Objective:The gut microbiota was considered to be an important hidden "organ" of the human body, which was of great significance in maintaining the body's physiology and pathological regulation. Previous studies had found that the gut microbiota was closely related to various diseases, but there was no unified conclusion on the distribution characteristics of the gut microbiota in chronic kidney disease (CKD) and its relationship with the progression of CKD. In this study, we tried to investigate the profile and function of gut microbiota in CKD and its relationship with the progression of CKD.
Methods: A total of 80 people were enrolled in this study. Twenty were healthy people, and 60 were CKD patients. The CKD patients were divided into three stages including stage 3, 4, and 5. We conducted taxonomic analyses in different groups. The distributions of phyla, classes, orders, families and genera in different groups and samples were investigated. We also evaluated the correlations between clinical parameters and gut microbiota in 60 CKD patients.

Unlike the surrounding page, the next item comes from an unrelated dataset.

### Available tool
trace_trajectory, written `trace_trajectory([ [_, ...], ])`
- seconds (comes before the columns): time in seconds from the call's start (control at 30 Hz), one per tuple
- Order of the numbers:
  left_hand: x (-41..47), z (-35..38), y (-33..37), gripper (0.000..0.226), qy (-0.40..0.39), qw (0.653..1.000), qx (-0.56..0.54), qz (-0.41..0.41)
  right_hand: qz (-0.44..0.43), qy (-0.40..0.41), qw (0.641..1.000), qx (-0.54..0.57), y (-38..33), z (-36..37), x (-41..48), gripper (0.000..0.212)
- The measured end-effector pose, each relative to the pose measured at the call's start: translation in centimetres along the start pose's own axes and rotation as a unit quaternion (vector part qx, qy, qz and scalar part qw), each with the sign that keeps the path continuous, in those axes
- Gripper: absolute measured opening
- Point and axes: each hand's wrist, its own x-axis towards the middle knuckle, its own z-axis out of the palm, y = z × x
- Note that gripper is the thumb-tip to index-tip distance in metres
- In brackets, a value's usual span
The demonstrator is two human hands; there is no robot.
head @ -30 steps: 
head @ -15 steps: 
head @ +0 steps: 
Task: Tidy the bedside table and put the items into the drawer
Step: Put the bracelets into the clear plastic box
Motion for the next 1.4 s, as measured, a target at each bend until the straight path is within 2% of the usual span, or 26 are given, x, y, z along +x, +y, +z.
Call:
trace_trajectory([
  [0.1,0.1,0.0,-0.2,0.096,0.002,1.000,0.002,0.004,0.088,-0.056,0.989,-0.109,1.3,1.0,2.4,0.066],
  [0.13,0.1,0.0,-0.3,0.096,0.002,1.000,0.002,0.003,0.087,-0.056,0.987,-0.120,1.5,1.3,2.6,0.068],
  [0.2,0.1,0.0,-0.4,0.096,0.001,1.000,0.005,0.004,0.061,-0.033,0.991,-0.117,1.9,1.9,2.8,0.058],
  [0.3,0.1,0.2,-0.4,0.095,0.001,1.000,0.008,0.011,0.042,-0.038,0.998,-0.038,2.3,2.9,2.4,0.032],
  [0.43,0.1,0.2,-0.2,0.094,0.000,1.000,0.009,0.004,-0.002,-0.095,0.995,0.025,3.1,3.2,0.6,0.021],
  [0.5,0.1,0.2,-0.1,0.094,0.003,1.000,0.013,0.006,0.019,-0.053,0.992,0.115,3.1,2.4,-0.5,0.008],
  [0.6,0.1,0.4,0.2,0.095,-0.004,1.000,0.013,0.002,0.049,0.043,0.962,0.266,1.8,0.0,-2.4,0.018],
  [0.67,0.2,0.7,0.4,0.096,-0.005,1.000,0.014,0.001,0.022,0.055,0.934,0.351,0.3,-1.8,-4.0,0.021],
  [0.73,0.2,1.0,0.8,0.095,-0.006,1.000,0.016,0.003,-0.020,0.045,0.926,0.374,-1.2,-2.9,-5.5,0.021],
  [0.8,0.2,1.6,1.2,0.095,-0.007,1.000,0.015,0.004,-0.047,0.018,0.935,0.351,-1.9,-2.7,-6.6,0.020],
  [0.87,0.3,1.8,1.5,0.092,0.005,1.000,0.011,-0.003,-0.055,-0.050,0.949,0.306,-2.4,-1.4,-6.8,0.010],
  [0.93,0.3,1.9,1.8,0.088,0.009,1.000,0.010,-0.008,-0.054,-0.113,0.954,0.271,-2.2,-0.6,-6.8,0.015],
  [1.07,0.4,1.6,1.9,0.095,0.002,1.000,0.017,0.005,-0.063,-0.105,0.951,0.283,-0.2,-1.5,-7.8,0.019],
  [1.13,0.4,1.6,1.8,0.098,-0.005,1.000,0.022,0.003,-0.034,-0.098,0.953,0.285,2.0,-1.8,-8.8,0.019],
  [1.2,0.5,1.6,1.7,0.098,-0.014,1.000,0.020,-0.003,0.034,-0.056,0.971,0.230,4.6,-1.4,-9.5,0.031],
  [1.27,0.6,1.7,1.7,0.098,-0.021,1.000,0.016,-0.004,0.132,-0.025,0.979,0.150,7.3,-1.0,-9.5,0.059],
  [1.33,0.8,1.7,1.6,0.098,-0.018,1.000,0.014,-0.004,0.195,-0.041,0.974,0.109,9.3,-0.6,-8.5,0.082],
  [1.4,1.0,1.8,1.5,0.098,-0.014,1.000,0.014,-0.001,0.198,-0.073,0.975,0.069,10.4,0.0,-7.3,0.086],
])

Results:The gut microbiota in the healthy group and CKD group had 2351 operational taxonomic units (OTUs) in total. The healthy group had 1076 OTUs, and the CKD group had 2259 OTUs. The diversity of gut microbiota in the stage 3 CKD group was smaller than that in the other groups. Bacteroides was positively correlated with serum creatinine (Scr) and serum cholesterol, while was negatively correlated with albumin (ALB), haemoglobin, and estimated glomerular filtration rate (eGFR). Blautia was positively correlated with Scr, blood urea nitrogen (BUN), 24-hour urine protein (24-h UTP), and serum cholesterol, while was negatively correlated with haemoglobin and eGFR。Bifidobacterium was positively correlated with eGFR, while was negatively correlated with Scr and BUN. Prevotella was negatively correlated with BUN, while was positively correlated with haemoglobin. Megamonas was negatively correlated with BUN, while was positively correlated with haemoglobin and eGFR. Subdoligranulum was negatively correlated with UA. Parabacteroides and megasphaera were positively correlated with serum cholesterol. Klebsiella was negatively correlated with haemoglobin.
Conclusions:The gut microbiota might be one of the important pathological mechanisms underlying the development and progression of CKD. The changes of diversity in gut microbiota were associated with disease progression. Some kinds of gut microbiota including bacteroides, blautia, parabacteroides, megasphaera and klebsiella might be detrimental factors in CKD, while other kinds of gut microbiota including bifidobacterium, prevotella, megamonas and subdoligranulum might be beneficial factors in CKD.